Articles tagués “drôle

Salut à toi ô mon frère, de Marin Ledun

Dans la famille Mabille-Pons, je demande Charles, le père clerc de notaire, et Adélaïde, infirmière. Toujours aussi fantasques et fous d’amour qu’au premier jour. J’ajoute un chien, deux chats, et six enfants pour faire bonne mesure, dont trois adoptés en Colombie. Dont Gus, le petit dernier, encore collégien. Qui a disparu. Et pour cause : le voilà accusé d’avoir participé à une drôle d’affaire de braquage, qui menace de laisser sur le carreau un buraliste flingué à bout portant. Rien d’étonnant, Gus est toujours dans les mauvais coups – sauf qu’il n’y est jamais pour rien, c’est juste qu’en bouc émissaire de choc, il se trouve toujours au mauvais endroit au mauvais moment.
Oui, mais Gus, braqueur ? Vous rigolez ? Il n’y a pas un Mabille-Pons pour y croire, et tandis que la smala fait front et corps autour d’Adélaïde métamorphosée en pasionaria furibonde, Rose, vingt-et-un ans, se lance dans sa propre enquête – d’autant plus motivée que le lieutenant Richard Personne, chargé côté condés de débusquer le fugitif, lui fait le coup des yeux doux…

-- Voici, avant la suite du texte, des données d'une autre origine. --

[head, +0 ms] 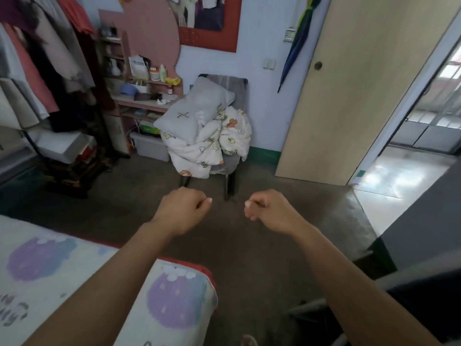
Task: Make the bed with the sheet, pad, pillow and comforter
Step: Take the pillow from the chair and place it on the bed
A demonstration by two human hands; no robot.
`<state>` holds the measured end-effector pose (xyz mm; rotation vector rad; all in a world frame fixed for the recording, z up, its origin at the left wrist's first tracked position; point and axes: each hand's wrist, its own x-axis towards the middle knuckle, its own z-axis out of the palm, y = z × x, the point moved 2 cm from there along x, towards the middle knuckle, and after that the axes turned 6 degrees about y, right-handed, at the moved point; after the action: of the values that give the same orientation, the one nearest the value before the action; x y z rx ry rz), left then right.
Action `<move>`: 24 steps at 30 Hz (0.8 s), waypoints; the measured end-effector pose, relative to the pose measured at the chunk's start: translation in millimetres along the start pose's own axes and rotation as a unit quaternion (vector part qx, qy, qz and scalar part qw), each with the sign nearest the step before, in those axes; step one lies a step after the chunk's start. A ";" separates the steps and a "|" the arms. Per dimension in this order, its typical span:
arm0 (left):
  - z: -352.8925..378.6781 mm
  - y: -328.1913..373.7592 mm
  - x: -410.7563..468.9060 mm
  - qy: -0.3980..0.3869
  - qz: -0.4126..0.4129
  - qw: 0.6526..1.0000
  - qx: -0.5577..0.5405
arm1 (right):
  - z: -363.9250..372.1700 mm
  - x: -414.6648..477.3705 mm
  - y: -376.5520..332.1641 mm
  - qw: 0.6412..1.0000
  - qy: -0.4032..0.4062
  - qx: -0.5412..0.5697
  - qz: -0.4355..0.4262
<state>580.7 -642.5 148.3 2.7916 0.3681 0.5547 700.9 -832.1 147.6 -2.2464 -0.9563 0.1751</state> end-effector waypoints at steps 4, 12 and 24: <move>45.6 8.9 109.5 0.010 -0.026 1.000 0.014 | -30.4 103.3 63.9 1.000 -0.024 0.013 -0.002; 93.3 17.3 278.1 0.014 -0.042 0.999 0.022 | -86.7 257.1 150.6 1.000 -0.014 0.012 -0.013; 171.9 -56.8 537.9 0.048 -0.037 0.998 -0.014 | -103.5 522.2 229.3 0.999 -0.013 0.024 -0.016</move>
<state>1120.1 -466.4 157.7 2.7188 0.4789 0.6734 1250.2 -647.1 150.1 -2.1876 -0.9909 0.2113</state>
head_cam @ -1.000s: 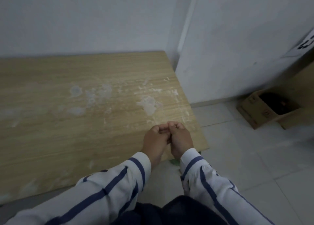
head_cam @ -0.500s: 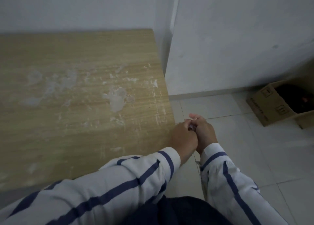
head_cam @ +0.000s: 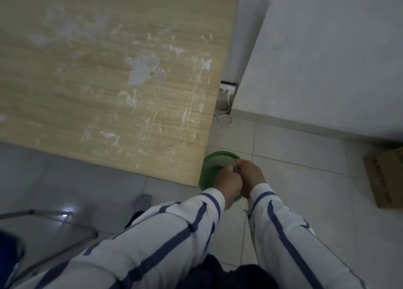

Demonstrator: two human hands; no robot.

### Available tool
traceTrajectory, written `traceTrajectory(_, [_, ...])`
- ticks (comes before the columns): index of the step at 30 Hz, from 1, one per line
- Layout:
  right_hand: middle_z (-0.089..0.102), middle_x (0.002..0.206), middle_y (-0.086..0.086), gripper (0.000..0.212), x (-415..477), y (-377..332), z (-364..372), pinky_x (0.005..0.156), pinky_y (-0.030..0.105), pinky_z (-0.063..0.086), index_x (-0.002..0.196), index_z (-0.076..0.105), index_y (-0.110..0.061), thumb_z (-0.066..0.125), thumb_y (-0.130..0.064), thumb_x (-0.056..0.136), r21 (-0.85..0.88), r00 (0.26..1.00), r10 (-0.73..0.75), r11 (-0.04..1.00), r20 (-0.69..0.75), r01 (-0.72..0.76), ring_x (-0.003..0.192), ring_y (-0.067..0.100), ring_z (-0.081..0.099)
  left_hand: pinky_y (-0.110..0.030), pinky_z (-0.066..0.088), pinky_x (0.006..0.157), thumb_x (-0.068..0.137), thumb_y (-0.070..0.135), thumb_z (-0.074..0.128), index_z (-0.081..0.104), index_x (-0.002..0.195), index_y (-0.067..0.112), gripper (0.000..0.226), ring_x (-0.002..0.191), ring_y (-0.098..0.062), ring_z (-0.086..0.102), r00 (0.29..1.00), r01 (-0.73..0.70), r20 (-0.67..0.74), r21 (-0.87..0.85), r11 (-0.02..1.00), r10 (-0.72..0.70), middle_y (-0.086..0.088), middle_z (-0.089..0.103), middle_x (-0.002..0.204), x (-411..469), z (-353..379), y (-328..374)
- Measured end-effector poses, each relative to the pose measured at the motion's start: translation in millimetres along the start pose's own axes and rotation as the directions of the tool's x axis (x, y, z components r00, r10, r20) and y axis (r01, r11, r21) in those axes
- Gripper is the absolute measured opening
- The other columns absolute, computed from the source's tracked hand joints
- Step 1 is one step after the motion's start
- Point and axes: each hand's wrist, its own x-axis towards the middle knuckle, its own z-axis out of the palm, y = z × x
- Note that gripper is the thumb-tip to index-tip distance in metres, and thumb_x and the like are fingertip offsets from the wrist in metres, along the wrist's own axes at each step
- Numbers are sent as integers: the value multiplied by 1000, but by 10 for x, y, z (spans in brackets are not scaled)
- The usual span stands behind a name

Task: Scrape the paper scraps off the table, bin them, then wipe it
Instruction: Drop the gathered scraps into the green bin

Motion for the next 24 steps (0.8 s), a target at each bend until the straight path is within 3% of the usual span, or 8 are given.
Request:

Braquage, amour et morphine

Ledun - Salut à toi ô mon frèreEn 2010, Marin Ledun faisait un passage éclair à la Série Noire avec une première incursion à Tournon, Ardèche, dont le titre, La Guerre des vanités, annonçait la couleur : noir de chez noir. Huit ans et une ribambelle d’excellents romans (de la même teinte) plus tard, le voici de retour dans la célèbre collection polar de Gallimard avec une couverture rosh flashy, un titre emprunté aux Bérurier… Noir (on ne se refait pas), une nouvelle intrigue plantée à Tournon (tiens donc) – le tout pour une étonnante comédie socialo-policière qui déboîte.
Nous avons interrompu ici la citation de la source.